Things start off with “No Burden Left to Carry” which has also been released as a single. The track is the classic modern prog that the members’ main band is known for, albeit with a very different key tone. Boegehold has a different style of playing and flair that fans are familiar with when these guys are playing with Spock’s, but that shouldn’t be surprising. The song is very melodic; indeed writing ear-catching hooks was one of Boegehold’s main goals in the writing process. A little after the 5-minute mark the music gets a bit heavier and picks up speed considerably, and Leonard gets to show off some of his guitar skills. It was well chosen as an opening track and a good representation of what the band has to offer.
Things get softer with the ballad “The Same Mistakes Again,” which is a classic post break up type song about moving forward. It’s slow but has an incredibly memorable chorus with the nice vocal interplay between Leonard and Keegan. The heavier prog picks up again with the 10-minute “Orphans of the Universe” which is both catchy in its melody and morphs into some of the heavier, darker prog territories; a little something for everyone.
Things get a bit more playful with “These Are My Things,” which pokes gentle fun at collectors of innumerable knick-knacks until they become an all-consuming obsession and a “museum of me.” It’s a rather memorable track. The album is finished with another mini-epic, and my favorite from the album, “Stars Along the Way.” Beginning with pulsing bass and manipulated electronic sounds before it begins in full, it deals with loss and the pain of life as we strive for answers and some semblance of peace. The music builds in tension and power as it grows close to the 5-minute mark, before erupting into a full-blown prog instrumental section where the boys can really open up and show off their chops. Still, what makes this track so memorable and emotional is the vocal performance by Leonard. He utilizes his full range and brings a weight and gravity to the whole affair. It’s probably my favorite thing that he’s done.

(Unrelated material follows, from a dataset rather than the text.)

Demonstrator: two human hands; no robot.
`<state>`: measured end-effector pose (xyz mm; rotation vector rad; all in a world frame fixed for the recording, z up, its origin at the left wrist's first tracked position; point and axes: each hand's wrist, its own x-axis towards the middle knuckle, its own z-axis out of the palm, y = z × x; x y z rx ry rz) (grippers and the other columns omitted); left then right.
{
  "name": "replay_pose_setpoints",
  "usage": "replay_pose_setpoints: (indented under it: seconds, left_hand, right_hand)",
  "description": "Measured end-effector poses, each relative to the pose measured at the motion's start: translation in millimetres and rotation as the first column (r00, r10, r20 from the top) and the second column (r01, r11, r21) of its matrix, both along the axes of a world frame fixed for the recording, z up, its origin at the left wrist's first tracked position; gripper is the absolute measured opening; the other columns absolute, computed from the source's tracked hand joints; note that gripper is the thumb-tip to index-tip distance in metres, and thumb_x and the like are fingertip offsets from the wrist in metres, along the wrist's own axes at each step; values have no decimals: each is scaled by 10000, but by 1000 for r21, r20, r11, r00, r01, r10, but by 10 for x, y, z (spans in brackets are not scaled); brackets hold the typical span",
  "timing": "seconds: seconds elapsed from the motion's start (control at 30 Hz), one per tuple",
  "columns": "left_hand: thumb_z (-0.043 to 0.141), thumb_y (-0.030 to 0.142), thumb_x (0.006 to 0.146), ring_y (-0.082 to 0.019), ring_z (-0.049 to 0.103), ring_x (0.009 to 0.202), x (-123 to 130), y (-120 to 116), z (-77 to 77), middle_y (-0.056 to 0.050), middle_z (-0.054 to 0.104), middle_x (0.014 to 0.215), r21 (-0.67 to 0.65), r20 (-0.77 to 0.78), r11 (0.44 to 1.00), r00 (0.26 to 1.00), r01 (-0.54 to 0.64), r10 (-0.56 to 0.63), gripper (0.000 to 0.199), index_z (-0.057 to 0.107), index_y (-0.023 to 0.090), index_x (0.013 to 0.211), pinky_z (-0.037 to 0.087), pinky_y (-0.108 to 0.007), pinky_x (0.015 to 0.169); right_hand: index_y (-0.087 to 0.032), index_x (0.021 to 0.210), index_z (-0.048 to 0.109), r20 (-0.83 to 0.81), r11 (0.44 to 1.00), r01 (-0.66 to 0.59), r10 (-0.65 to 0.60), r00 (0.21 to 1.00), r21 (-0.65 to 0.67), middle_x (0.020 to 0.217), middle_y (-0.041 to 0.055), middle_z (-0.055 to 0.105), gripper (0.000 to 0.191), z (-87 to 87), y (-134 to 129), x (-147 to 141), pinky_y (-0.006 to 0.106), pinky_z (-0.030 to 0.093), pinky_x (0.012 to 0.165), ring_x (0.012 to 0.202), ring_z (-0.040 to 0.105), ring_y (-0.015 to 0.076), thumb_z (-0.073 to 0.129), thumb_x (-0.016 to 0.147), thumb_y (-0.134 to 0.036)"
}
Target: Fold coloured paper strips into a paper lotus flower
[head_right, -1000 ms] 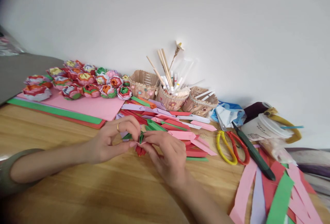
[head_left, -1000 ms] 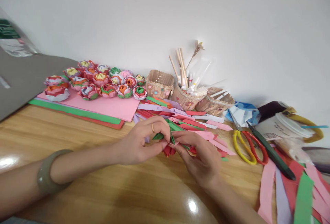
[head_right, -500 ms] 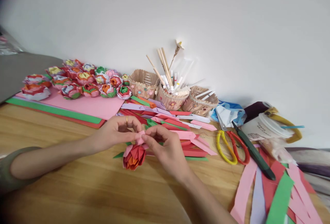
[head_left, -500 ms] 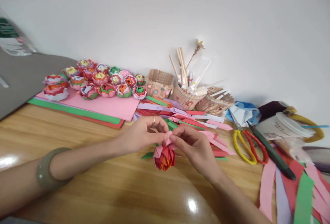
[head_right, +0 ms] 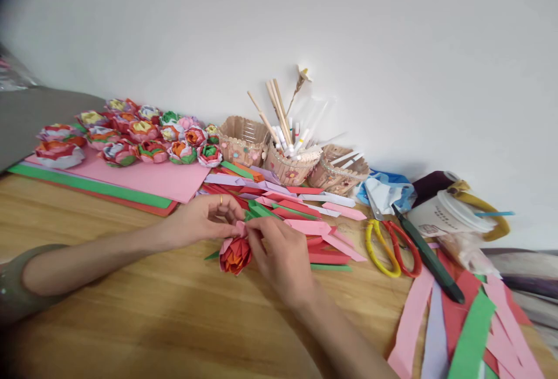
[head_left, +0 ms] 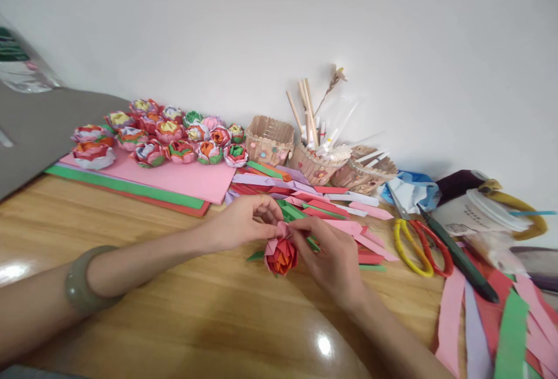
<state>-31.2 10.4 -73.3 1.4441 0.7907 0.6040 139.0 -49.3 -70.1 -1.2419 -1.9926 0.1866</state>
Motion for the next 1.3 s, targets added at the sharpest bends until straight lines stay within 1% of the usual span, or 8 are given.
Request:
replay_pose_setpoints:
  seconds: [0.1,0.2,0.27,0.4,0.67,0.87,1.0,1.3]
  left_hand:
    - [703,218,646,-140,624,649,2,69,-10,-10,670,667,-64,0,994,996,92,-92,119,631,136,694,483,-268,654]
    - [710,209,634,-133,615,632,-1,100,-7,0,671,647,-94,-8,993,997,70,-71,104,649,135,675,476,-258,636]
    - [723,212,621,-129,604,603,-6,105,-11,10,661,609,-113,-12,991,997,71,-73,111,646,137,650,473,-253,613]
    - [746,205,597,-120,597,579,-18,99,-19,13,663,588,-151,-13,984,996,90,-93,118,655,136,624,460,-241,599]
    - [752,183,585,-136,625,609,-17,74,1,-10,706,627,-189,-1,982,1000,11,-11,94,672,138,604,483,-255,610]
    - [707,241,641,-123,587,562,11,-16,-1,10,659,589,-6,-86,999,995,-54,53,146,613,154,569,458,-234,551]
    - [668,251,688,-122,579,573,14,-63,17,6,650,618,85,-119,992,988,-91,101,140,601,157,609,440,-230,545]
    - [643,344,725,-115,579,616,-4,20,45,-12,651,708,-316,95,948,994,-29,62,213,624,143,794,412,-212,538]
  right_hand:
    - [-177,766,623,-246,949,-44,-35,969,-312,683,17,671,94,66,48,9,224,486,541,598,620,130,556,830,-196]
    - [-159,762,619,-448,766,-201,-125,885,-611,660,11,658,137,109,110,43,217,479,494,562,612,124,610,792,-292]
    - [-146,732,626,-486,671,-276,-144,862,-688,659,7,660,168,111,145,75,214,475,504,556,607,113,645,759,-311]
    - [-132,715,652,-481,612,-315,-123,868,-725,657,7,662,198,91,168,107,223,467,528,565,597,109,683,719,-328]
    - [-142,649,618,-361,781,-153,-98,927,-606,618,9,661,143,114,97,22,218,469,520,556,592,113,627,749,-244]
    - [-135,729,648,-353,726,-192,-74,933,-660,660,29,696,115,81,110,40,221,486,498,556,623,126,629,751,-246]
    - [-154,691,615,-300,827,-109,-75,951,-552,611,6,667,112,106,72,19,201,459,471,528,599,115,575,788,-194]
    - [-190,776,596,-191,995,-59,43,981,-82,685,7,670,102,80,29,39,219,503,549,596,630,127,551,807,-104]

Pattern Seeking Animals have with this, their eponymous debut, crafted a highly enjoyable example of modern progressive rock. Although it is similar to their music with Spock’s Beard, it is still very much its own entity and one that allows its members to show sides of themselves that are often pushed into the background. Fan’s of Spock’s or Enchant will find a lot to enjoy here, as should fans of modern prog in general.